Can you quote the lines below exactly, starting at the line with "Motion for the" and going through the last one?

RECORDED INFORMATION>
..........

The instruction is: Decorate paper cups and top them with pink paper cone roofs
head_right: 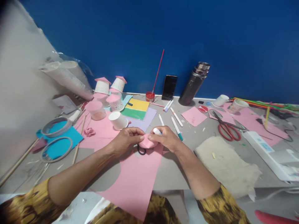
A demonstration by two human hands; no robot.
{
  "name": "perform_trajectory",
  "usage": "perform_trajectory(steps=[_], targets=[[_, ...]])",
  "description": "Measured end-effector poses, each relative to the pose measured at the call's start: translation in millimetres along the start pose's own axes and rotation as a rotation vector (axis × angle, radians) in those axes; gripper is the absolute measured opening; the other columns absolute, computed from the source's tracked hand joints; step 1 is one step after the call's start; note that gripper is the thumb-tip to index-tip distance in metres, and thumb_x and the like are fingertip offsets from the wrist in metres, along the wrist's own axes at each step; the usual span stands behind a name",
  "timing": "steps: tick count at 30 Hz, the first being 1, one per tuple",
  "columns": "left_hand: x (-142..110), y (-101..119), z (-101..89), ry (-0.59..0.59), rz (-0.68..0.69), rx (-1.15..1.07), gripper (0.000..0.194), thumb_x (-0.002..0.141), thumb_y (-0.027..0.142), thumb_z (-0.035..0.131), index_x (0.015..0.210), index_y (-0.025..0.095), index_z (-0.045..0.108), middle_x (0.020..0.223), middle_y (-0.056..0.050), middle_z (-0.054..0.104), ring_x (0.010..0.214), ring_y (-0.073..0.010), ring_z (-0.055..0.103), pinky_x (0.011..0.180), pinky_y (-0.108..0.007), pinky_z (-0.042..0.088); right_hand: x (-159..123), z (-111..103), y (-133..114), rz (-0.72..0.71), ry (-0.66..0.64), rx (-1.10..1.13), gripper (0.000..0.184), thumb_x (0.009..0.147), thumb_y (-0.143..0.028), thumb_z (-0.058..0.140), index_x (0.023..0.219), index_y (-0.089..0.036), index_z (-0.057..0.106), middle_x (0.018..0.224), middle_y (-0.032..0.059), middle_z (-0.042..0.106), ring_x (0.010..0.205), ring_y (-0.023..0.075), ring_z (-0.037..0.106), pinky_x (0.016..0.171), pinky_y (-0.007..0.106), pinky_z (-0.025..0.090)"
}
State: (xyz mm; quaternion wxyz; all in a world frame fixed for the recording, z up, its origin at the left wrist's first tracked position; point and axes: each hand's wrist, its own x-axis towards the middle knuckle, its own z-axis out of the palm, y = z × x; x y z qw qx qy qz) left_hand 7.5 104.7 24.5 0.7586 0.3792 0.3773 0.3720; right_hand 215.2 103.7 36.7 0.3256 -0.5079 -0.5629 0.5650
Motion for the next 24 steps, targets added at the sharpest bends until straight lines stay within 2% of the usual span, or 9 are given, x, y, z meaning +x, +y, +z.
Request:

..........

OUTPUT BELOW>
Motion for the next 24 steps, targets added at the sharpest bends until straight lines stay within 2% of the usual span, or 9 are given, x, y, z meaning +x, +y, +z.
Request:

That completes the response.